Activity =>
Working from the line that contains "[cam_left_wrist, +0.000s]" down to the last line below, repeat each line exactly.

Information supplied =>
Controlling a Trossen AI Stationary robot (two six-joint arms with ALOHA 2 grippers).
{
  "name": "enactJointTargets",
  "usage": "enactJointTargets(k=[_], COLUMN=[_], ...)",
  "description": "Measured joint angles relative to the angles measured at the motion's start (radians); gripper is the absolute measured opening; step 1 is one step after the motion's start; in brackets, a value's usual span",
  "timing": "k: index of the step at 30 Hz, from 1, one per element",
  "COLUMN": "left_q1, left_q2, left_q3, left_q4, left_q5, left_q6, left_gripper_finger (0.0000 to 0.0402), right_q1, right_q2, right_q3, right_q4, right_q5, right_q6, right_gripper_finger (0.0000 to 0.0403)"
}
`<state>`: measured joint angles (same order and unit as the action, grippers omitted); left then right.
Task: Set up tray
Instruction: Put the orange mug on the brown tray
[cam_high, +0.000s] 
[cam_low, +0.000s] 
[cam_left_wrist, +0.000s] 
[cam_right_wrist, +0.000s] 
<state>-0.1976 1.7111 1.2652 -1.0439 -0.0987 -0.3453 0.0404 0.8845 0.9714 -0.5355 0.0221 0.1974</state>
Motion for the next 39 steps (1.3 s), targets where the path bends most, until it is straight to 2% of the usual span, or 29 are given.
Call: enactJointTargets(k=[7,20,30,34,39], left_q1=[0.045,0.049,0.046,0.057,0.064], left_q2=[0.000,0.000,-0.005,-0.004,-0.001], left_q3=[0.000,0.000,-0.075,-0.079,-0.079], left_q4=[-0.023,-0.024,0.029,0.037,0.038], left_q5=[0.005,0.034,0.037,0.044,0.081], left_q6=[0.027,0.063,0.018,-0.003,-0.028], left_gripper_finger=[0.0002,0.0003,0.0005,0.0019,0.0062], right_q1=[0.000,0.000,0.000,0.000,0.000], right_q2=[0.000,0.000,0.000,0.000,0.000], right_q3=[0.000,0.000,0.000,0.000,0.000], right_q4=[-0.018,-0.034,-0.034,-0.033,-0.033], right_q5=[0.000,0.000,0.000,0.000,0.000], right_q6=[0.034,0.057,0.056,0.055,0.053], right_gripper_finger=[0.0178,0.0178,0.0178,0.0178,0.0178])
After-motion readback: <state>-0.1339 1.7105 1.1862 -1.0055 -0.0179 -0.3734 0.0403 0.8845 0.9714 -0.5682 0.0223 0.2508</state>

Result for this exercise =>
[cam_left_wrist, +0.000s] 
[cam_right_wrist, +0.000s] 
<state>-0.1976 1.7111 1.2652 -1.0439 -0.0987 -0.3453 0.0404 0.8845 0.9714 -0.5355 0.0221 0.1974</state>
Motion for the next 39 steps (1.3 s), targets where the path bends most, until it is straight to 2% of the usual span, or 29 are given.
Call: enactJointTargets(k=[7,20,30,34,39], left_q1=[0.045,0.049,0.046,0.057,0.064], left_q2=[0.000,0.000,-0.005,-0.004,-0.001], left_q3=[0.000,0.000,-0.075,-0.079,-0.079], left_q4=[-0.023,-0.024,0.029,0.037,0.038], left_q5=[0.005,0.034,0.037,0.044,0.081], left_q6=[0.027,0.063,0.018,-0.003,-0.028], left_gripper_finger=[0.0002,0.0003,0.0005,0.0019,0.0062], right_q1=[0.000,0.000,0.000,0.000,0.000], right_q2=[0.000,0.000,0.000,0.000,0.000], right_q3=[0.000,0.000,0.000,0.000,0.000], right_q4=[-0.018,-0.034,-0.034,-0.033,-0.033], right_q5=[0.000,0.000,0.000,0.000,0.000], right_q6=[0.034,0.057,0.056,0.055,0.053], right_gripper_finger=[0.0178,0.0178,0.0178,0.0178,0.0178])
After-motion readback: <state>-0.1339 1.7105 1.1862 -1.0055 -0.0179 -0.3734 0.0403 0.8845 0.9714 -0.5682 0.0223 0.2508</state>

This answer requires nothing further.